[WHAT YOU WILL DO]
Leave out the pictures and restate the rest of the data exactly.

[INPUT MATERIAL]
--- --- ---

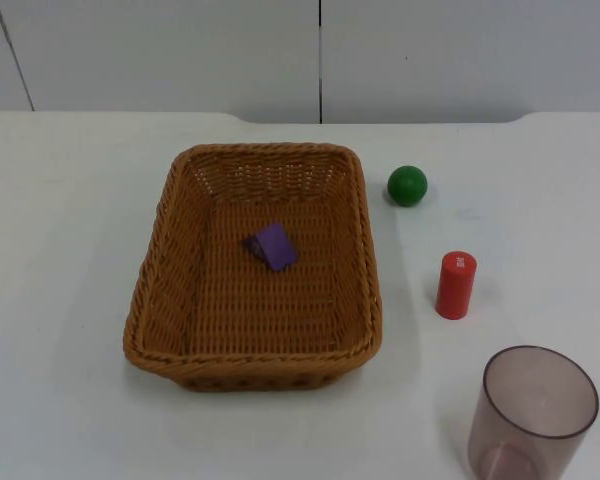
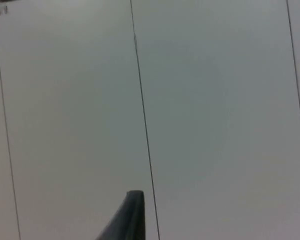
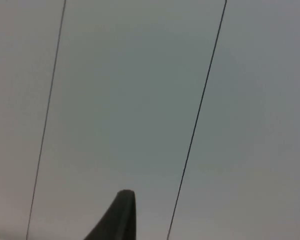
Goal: Pick up the basket with the left hand and place the triangular block into the basket with the right hand.
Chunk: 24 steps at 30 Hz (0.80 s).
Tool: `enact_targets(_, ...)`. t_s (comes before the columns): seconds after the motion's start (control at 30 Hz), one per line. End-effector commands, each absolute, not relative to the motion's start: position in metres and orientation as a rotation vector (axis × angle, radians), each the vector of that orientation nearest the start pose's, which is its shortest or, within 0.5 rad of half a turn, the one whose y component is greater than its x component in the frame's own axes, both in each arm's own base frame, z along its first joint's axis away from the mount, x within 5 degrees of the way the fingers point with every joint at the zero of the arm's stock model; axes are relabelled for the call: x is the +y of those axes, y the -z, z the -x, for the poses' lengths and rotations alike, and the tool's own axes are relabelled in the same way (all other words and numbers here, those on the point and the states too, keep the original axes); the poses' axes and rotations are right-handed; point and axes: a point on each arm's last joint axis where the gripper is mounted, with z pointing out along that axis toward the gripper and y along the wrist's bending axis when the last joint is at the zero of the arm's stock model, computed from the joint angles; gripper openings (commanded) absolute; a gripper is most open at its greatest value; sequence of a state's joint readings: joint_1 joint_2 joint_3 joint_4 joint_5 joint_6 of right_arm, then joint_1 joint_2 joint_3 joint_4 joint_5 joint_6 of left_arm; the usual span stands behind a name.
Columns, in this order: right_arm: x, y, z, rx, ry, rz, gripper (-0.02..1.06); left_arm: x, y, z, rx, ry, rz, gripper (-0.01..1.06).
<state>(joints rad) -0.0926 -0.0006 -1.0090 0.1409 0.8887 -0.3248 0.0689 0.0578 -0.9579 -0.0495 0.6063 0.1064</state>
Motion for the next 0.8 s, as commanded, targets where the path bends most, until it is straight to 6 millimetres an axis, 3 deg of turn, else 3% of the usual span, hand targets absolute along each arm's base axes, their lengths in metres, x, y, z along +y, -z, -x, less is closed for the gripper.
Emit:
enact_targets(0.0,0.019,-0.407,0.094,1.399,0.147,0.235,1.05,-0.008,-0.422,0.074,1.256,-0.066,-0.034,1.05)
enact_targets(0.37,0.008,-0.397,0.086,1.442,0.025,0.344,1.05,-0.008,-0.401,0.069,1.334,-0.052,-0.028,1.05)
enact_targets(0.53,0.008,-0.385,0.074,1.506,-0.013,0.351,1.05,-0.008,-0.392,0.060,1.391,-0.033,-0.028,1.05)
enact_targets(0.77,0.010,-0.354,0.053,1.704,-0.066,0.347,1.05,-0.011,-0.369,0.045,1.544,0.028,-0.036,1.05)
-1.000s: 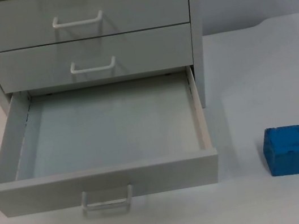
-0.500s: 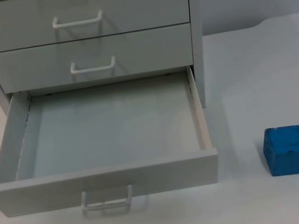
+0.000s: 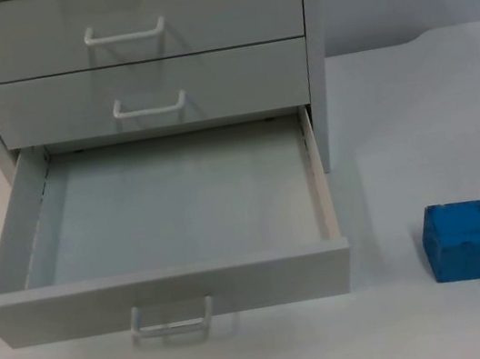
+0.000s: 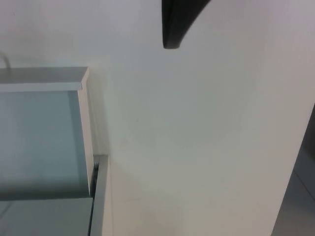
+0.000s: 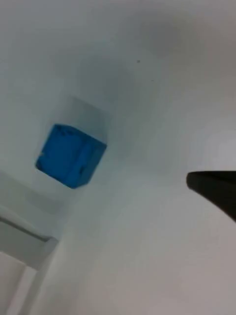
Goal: Open the drawer with the left hand, place the block into the drawer with the right hand, then close the drawer with the left hand.
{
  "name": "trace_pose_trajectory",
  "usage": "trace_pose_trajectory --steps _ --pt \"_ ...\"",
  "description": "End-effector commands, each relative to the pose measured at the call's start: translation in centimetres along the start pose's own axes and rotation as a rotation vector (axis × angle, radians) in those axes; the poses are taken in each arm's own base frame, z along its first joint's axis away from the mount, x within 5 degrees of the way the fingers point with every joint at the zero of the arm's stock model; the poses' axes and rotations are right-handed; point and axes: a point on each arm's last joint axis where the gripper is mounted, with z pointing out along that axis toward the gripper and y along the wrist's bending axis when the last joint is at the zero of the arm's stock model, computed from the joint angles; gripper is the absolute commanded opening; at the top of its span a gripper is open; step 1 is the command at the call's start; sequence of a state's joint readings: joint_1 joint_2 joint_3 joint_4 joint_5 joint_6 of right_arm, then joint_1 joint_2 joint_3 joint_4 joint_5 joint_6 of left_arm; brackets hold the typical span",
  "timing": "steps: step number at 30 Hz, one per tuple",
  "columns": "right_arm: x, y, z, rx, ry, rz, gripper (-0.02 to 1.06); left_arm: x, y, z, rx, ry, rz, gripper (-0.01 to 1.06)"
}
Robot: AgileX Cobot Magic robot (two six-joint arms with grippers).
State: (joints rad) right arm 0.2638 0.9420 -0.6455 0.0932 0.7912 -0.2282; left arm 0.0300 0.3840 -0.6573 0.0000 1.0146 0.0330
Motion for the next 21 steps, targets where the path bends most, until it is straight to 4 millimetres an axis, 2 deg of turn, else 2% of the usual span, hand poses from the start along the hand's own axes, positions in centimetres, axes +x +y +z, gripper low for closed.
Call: trace_pose_trajectory --steps 1,5,6,8,10,11,12,16,17,21 --pt "-1.3 0.2 1.2 -0.003 0.050 -0.069 1.05 -0.1 0.0 -0.2 -0.002 -0.011 0.004 1.05" --pt "-4.3 1.6 4.1 -0.030 0.137 -0.192 1.05 -0.1 0.0 -0.2 -0.002 -0.011 0.004 1.05" --pt "-4.3 1.6 4.1 -0.030 0.137 -0.192 1.05 -0.1 0.0 -0.2 -0.002 -0.011 0.004 1.05" --pt "-5.6 2.2 5.8 -0.038 0.176 -0.096 1.05 -0.1 0.0 -0.2 -0.002 -0.011 0.004 1.05" --pt "-6.7 2.5 7.8 -0.022 0.219 0.101 1.05 -0.1 0.0 -0.2 -0.002 -0.011 0.004 1.05" --pt "-6.7 2.5 7.8 -0.022 0.219 0.101 1.05 -0.1 0.0 -0.2 -0.002 -0.011 0.004 1.05" --pt "-7.1 2.5 9.1 -0.006 0.254 0.216 1.05 -0.1 0.0 -0.2 -0.002 -0.011 0.004 1.05" --pt "-7.4 2.5 12.8 0.026 0.297 0.301 1.05 -0.1 0.0 -0.2 -0.002 -0.011 0.004 1.05" --pt "-7.4 2.5 12.8 0.026 0.297 0.301 1.05 -0.1 0.0 -0.2 -0.002 -0.011 0.004 1.05" --pt "-7.8 2.8 14.9 0.030 0.238 0.394 1.05 -0.1 0.0 -0.2 -0.002 -0.011 0.004 1.05"
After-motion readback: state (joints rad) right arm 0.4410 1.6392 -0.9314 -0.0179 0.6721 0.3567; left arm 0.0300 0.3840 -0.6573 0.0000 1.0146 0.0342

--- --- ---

[REPLY TO THE TASK]
Goal: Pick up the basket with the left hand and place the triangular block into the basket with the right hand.
Chunk: 24 steps at 30 Hz (0.80 s).
Tool: `enact_targets(_, ...)`. t_s (comes before the columns): seconds after the motion's start (control at 30 Hz), one per line. End-effector commands, each absolute, not relative to the motion's start: position in metres and orientation as a rotation vector (axis × angle, radians), each the vector of that orientation nearest the start pose's, which is its shortest or, within 0.5 rad of half a turn, the one whose y component is greater than its x component in the frame's own axes, both in each arm's own base frame, z along its first joint's axis away from the mount, x within 5 degrees of the way the fingers point with every joint at the zero of the arm's stock model; axes are relabelled for the call: x is the +y of those axes, y the -z, z the -x, for the poses' lengths and rotations alike, and the tool's own axes are relabelled in the same way (all other words and numbers here, those on the point and the states too, keep the original axes); the poses' axes and rotations are right-handed; point and axes: a point on each arm's last joint axis where the gripper is mounted, with z pointing out along that axis toward the gripper and y along the wrist's bending axis when the last joint is at the zero of the arm's stock model, computed from the joint angles; gripper openings (commanded) absolute; a gripper is most open at its greatest value; sequence of a state's joint readings: joint_1 joint_2 joint_3 joint_4 joint_5 joint_6 of right_arm, then joint_1 joint_2 joint_3 joint_4 joint_5 joint_6 of left_arm; the usual span stands behind a name.
Columns, in this order: right_arm: x, y, z, rx, ry, rz, gripper (-0.02..1.06); left_arm: x, y, z, rx, ry, rz, gripper (-0.01..1.06).
<state>(joints rad) -0.0926 -0.0006 -1.0090 0.1409 0.8887 -0.3248 0.0689 0.0578 -0.9579 -0.0495 0.6063 0.1064</state>
Motion for the next 0.8 s, as commanded, targets where the path bends most, until it is straight to 6 millimetres an axis, 3 deg of turn, else 3% of the usual span, hand targets absolute along each arm's base axes, their lengths in metres, x, y, z along +y, -z, -x, less is closed for the gripper.
Emit:
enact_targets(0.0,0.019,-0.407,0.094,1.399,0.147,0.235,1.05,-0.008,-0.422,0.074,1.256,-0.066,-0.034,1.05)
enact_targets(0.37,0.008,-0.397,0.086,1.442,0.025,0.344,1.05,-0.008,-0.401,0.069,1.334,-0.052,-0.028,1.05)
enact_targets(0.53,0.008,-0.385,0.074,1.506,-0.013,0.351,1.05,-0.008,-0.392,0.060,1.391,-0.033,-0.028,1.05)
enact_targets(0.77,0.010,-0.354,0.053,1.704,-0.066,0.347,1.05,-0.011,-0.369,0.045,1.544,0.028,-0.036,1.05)
-1.000s: 
-0.500s: 
+0.000s: 
+0.000s: 
+0.000s: 
Goal: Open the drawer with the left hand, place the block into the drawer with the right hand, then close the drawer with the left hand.
{
  "name": "trace_pose_trajectory",
  "usage": "trace_pose_trajectory --steps _ --pt \"_ ...\"",
  "description": "End-effector commands, each relative to the pose measured at the call's start: translation in centimetres along the start pose's own axes and rotation as a rotation vector (axis × angle, radians) in those axes; the poses are taken in each arm's own base frame, z along its first joint's axis away from the mount, x within 5 degrees of the way the fingers point with every joint at the zero of the arm's stock model; the poses' axes and rotations are right-handed; point and axes: a point on each arm's last joint axis where the gripper is mounted, with z pointing out along that axis toward the gripper and y along the wrist's bending axis when the last joint is at the zero of the arm's stock model, computed from the joint angles; gripper is the absolute commanded opening; at the top of its span a gripper is open; step 1 is the command at the call's start; sequence of a state's joint readings: joint_1 joint_2 joint_3 joint_4 joint_5 joint_6 of right_arm, then joint_1 joint_2 joint_3 joint_4 joint_5 joint_6 of left_arm; brackets hold the typical span",
  "timing": "steps: step number at 30 Hz, one per tuple",
  "columns": "right_arm: x, y, z, rx, ry, rz, gripper (-0.02 to 1.06); left_arm: x, y, z, rx, ry, rz, gripper (-0.01 to 1.06)"
}
Robot: AgileX Cobot Magic robot (two six-joint arms with grippers).
State: (joints rad) right arm 0.2638 0.9420 -0.6455 0.0932 0.7912 -0.2282; left arm 0.0300 0.3840 -0.6573 0.0000 1.0146 0.0330
Motion for the next 21 steps, targets where the path bends most, until it is straight to 4 millimetres an axis, 2 deg of turn, else 2% of the usual span, hand poses from the start along the hand's own axes, positions in centimetres, axes +x +y +z, gripper low for closed.
Call: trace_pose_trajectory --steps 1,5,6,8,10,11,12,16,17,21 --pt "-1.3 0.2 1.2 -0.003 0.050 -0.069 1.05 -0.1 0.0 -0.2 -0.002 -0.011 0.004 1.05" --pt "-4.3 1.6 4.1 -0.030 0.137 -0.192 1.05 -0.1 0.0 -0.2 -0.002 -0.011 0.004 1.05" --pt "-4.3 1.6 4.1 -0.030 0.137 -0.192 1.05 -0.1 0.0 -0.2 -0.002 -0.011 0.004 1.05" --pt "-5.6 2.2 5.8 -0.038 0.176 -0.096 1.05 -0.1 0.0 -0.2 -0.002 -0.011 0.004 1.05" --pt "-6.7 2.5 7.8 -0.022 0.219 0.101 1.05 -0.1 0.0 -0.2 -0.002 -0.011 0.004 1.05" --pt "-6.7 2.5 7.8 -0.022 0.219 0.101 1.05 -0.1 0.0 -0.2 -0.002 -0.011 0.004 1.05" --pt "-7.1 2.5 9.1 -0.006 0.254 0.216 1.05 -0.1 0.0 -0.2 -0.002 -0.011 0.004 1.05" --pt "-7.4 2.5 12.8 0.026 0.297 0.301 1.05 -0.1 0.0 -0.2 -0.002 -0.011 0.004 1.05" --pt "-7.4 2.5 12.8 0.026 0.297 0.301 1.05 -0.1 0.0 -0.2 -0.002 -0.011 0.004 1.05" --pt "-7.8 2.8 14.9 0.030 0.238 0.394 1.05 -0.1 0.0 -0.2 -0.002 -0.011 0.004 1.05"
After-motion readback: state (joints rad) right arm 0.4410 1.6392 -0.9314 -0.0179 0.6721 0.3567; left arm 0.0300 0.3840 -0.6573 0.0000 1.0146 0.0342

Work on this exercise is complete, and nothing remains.